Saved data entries
========================
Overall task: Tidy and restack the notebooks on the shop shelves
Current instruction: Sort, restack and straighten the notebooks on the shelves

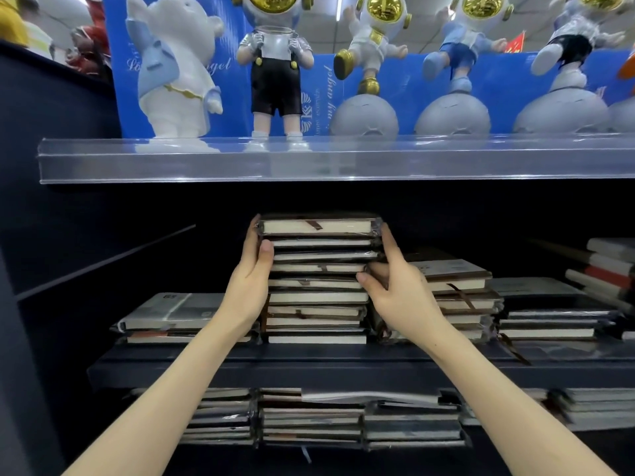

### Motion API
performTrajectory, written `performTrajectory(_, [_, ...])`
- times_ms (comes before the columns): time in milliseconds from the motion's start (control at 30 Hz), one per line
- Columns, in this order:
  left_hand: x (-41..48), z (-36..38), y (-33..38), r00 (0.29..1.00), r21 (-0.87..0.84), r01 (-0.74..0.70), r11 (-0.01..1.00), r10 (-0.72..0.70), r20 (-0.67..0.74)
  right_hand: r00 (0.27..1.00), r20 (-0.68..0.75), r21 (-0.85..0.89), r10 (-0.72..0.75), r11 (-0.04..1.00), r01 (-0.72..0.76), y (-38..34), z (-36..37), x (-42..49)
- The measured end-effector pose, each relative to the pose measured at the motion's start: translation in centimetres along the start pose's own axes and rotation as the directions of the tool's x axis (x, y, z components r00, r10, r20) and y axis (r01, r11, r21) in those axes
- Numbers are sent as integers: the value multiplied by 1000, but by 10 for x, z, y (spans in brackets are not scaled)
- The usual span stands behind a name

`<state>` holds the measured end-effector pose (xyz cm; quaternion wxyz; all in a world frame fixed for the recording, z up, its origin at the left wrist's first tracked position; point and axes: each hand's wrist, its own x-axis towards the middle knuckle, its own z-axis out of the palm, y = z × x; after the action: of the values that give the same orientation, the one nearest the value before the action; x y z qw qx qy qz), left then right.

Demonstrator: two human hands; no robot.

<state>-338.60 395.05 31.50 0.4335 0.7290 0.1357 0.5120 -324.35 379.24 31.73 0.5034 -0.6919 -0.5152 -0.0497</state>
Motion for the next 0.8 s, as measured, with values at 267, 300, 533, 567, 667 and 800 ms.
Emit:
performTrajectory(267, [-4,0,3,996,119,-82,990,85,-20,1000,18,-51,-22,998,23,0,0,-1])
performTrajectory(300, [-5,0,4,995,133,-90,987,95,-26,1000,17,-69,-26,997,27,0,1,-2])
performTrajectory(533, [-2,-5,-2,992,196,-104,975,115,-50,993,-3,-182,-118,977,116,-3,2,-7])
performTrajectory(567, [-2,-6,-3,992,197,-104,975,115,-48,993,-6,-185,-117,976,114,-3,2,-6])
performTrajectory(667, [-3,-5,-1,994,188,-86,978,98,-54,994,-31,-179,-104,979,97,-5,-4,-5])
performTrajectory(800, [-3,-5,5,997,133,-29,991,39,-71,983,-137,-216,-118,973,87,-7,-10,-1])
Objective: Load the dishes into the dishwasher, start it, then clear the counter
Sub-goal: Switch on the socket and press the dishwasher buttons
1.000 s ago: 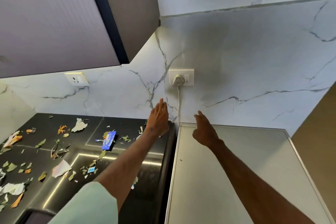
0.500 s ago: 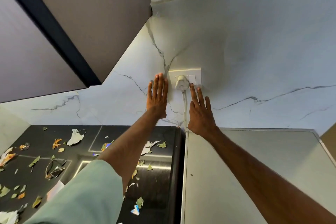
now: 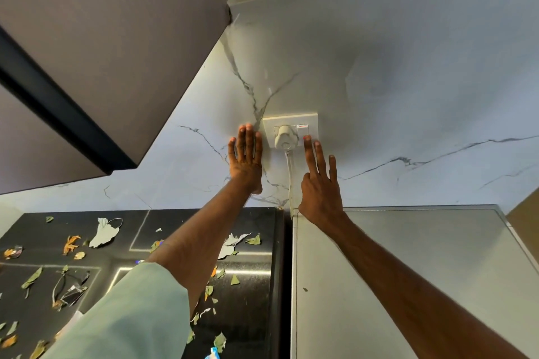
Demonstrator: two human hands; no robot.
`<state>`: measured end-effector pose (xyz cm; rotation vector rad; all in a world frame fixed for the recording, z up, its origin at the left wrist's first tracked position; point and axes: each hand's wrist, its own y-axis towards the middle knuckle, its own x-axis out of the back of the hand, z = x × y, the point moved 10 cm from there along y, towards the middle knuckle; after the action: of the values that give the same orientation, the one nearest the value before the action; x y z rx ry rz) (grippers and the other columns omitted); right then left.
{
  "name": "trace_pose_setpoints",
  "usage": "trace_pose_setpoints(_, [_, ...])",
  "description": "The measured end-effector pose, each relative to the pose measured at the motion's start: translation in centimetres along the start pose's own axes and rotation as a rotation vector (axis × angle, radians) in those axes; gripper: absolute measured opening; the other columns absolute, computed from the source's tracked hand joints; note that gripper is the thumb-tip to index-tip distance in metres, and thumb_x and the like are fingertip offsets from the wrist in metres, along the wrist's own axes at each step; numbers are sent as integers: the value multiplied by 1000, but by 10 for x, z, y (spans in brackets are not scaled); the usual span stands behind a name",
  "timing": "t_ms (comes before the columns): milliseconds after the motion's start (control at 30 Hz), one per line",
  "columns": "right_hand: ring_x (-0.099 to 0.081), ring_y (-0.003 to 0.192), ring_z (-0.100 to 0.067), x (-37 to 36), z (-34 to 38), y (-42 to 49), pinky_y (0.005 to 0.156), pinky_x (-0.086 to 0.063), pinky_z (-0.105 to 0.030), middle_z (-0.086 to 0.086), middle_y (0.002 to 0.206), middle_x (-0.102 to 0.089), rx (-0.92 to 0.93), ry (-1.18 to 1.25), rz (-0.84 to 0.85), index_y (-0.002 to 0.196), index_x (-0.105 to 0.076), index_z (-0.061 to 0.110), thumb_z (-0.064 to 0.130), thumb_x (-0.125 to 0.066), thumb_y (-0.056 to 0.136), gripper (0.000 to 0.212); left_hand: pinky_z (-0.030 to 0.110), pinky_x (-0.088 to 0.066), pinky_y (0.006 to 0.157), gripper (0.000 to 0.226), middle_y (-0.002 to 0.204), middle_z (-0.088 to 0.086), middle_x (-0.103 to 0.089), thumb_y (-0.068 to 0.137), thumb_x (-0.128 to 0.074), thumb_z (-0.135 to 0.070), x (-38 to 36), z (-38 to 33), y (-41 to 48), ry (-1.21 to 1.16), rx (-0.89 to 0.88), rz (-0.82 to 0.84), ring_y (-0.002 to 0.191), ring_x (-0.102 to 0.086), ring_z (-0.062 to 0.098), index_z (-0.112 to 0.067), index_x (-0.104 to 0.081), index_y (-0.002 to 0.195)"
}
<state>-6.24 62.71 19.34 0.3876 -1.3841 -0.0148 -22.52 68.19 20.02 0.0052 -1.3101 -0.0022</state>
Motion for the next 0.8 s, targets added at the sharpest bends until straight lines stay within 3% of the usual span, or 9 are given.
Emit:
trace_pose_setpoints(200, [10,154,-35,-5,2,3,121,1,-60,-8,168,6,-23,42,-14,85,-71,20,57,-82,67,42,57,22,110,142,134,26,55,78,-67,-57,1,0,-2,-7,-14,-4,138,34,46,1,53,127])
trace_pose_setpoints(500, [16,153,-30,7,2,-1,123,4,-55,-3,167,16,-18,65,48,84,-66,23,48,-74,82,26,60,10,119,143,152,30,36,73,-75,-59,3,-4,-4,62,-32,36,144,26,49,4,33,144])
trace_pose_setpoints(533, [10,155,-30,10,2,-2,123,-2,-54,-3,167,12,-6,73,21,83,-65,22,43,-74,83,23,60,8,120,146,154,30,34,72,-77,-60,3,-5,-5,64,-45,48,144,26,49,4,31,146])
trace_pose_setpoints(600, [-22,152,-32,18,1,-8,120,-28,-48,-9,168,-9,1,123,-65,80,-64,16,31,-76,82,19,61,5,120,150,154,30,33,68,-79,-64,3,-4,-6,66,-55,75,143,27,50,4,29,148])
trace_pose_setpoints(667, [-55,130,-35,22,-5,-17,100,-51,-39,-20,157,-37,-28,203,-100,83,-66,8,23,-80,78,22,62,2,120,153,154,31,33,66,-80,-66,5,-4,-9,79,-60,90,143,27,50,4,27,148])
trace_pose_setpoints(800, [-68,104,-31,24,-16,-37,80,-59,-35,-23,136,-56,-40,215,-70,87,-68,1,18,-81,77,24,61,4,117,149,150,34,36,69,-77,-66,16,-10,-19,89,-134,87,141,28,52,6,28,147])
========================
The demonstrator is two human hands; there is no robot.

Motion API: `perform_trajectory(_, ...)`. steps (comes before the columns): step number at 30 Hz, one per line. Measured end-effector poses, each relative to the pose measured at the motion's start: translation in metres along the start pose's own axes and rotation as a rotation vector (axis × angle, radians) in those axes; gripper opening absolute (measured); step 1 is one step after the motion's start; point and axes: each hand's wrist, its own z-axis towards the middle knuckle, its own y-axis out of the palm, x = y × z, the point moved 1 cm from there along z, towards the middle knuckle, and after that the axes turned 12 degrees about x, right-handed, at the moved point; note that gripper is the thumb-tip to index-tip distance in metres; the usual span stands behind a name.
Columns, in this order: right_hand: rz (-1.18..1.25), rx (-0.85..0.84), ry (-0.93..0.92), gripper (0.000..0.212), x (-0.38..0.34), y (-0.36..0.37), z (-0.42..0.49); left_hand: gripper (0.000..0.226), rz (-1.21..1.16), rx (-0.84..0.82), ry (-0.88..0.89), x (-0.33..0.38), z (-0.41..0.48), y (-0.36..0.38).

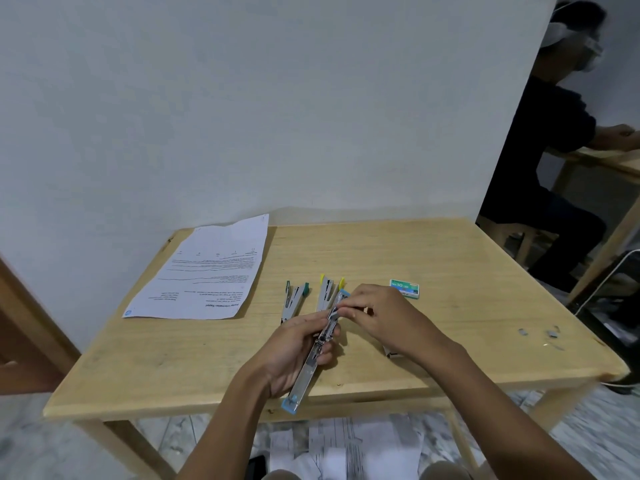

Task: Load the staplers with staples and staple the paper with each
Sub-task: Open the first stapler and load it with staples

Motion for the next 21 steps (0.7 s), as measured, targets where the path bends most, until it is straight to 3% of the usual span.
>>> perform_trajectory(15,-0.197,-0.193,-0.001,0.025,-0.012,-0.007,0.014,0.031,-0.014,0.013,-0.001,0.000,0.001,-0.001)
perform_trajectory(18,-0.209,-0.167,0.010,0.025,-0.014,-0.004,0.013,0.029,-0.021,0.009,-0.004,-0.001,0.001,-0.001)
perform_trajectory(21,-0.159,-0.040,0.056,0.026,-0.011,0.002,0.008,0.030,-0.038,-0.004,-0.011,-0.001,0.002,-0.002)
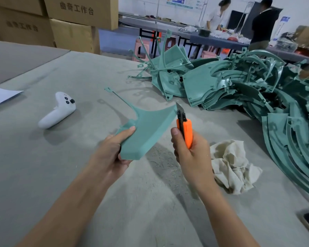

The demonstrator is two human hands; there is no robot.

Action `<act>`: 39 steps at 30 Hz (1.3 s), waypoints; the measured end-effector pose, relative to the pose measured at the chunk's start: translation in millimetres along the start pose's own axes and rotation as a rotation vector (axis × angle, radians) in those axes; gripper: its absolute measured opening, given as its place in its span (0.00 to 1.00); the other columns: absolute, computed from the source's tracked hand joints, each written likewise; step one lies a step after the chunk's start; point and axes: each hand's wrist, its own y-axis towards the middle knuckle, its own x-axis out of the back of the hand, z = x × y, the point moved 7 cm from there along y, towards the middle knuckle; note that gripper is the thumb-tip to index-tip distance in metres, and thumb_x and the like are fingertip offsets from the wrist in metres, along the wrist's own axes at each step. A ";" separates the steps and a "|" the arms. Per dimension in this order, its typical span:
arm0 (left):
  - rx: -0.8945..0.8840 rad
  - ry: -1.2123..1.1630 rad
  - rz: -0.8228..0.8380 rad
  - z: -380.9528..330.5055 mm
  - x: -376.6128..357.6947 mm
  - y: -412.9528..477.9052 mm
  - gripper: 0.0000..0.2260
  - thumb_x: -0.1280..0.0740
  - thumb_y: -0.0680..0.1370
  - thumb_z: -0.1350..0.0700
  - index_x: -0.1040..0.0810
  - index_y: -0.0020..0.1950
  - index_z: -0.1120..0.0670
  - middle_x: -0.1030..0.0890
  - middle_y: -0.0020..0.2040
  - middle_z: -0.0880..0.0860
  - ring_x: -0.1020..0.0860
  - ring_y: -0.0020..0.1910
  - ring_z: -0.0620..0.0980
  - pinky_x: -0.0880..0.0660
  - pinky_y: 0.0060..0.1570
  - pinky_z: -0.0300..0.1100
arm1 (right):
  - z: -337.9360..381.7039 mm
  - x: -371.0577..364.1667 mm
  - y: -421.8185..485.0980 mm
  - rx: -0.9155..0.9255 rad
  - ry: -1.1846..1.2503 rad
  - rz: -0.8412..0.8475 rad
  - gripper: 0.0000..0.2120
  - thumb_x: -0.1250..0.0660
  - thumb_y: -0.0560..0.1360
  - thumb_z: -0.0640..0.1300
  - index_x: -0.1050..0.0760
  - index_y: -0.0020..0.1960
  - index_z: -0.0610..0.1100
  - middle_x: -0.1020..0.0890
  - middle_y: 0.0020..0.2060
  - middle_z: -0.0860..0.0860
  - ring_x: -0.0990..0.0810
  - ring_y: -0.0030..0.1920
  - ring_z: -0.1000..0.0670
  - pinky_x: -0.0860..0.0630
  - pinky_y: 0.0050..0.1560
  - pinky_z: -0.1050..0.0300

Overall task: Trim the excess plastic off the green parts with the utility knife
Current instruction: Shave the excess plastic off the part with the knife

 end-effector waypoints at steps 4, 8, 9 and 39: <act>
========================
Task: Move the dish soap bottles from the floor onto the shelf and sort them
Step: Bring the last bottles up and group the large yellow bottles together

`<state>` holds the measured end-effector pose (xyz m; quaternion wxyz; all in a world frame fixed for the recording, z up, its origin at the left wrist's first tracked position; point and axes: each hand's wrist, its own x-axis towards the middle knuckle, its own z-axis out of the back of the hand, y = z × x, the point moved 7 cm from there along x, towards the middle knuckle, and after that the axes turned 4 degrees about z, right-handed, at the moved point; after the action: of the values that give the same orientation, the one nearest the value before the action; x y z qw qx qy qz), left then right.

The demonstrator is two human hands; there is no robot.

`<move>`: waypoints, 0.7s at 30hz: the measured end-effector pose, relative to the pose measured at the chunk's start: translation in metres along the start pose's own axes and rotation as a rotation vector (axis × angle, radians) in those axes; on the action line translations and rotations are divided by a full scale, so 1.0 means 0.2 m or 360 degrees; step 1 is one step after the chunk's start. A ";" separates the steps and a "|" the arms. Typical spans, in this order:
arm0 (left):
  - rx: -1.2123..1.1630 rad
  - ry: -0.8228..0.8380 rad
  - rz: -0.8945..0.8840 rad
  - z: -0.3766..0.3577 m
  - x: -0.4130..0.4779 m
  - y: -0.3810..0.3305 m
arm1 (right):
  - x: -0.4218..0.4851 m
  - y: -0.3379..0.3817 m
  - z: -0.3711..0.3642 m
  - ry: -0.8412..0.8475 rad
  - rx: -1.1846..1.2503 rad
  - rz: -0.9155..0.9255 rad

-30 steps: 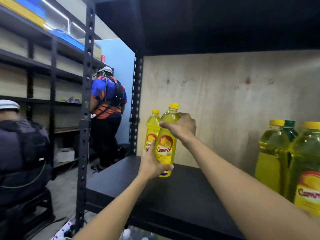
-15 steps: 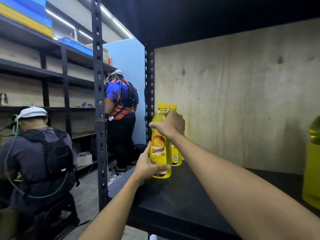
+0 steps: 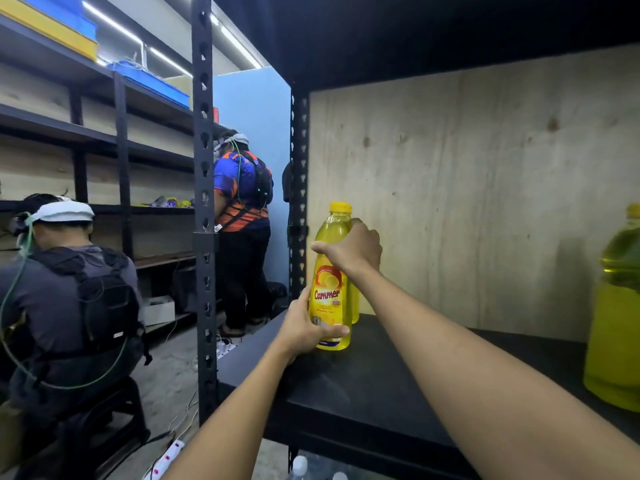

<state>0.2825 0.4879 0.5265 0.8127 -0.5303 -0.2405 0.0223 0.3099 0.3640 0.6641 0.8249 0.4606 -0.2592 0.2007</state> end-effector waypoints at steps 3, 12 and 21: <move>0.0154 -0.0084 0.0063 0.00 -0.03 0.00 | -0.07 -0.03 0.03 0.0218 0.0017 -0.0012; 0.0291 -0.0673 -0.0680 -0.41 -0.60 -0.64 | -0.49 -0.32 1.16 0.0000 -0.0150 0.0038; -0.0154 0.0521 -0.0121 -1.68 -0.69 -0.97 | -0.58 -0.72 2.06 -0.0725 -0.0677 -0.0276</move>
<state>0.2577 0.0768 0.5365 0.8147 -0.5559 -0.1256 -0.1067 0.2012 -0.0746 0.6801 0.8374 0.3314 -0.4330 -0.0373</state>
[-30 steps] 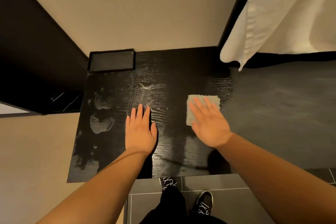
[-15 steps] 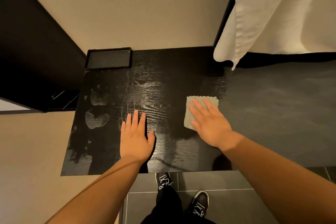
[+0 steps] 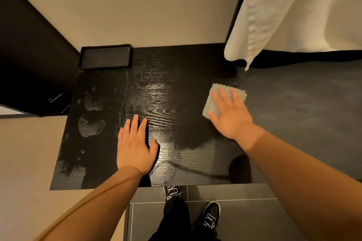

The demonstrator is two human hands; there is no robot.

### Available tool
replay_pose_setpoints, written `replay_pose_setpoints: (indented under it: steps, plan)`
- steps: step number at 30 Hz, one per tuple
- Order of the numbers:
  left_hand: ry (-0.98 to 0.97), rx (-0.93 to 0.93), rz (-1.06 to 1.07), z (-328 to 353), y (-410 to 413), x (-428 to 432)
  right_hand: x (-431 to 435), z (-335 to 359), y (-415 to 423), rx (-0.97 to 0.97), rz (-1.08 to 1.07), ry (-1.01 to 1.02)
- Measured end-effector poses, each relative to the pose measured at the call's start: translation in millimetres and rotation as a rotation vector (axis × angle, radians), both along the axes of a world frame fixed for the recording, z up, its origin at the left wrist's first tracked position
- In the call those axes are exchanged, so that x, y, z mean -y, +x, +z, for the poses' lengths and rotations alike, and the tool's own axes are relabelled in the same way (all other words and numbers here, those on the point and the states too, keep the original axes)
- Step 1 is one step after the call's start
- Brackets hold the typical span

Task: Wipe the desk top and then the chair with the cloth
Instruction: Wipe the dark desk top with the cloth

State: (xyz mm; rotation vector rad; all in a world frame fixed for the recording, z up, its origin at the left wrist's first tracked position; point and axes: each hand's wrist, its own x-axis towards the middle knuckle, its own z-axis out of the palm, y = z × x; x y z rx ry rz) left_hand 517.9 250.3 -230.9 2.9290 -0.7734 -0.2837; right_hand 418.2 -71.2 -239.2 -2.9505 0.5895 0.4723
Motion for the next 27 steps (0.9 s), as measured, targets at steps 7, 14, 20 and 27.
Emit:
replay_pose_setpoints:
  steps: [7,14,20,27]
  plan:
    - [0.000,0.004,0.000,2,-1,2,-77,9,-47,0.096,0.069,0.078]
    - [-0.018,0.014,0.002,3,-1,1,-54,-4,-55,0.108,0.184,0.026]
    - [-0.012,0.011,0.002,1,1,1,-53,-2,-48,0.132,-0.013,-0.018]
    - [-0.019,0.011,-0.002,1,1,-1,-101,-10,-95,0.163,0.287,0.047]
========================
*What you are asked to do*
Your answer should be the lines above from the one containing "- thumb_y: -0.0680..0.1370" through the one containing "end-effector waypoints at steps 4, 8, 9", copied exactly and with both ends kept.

*Task solution*
  - thumb_y: -0.0680..0.1370
  - thumb_z: -0.1350..0.0700
  - index_x: -0.1040..0.0810
  - index_y: -0.0020..0.1950
  - index_z: -0.1120..0.0670
  - middle_x: -0.1030..0.0890
  - middle_y: -0.0020..0.2040
  - middle_z: -0.0880..0.0860
  - ring_x: -0.1020..0.0860
  - ring_y: -0.0020..0.1910
  - ring_z: -0.0620..0.0980
  - pinky_x: -0.0880..0.0660
  - pinky_y: 0.0060..0.1570
  - pinky_z: -0.0300..0.1100
arm1 (right):
  - z: -337.9360..381.7039 mm
  - x: -371.0577..364.1667 mm
  - y: -421.8185..485.0980 mm
  - rx: -0.9155..0.9255 rad
  - ry: -1.1846..1.2503 rad
  - rz: -0.8412..0.8475 rad
  - gripper: 0.0000..0.2120
  - thumb_x: -0.1250..0.0660
  - thumb_y: -0.0560..0.1360
  - thumb_z: -0.0640..0.1300
  - index_x: -0.1050..0.0760
  - index_y: -0.0020..0.1960
  - index_z: -0.0610..0.1100
  - middle_x: -0.1020..0.0890
  - middle_y: 0.0020..0.2060
  - middle_z: -0.0860..0.0860
  - ring_x: -0.0990..0.0810
  - ring_y: -0.0030..0.1920
  - ring_z: -0.1000..0.0670
  - pinky_x: -0.0860..0.0630
  - pinky_y: 0.0050..0.1560
  - pinky_z: -0.1050..0.0300

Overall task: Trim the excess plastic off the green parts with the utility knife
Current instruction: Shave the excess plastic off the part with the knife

 end-effector waypoints at steps 4, 8, 9 and 39: <act>

The output for this exercise is complete.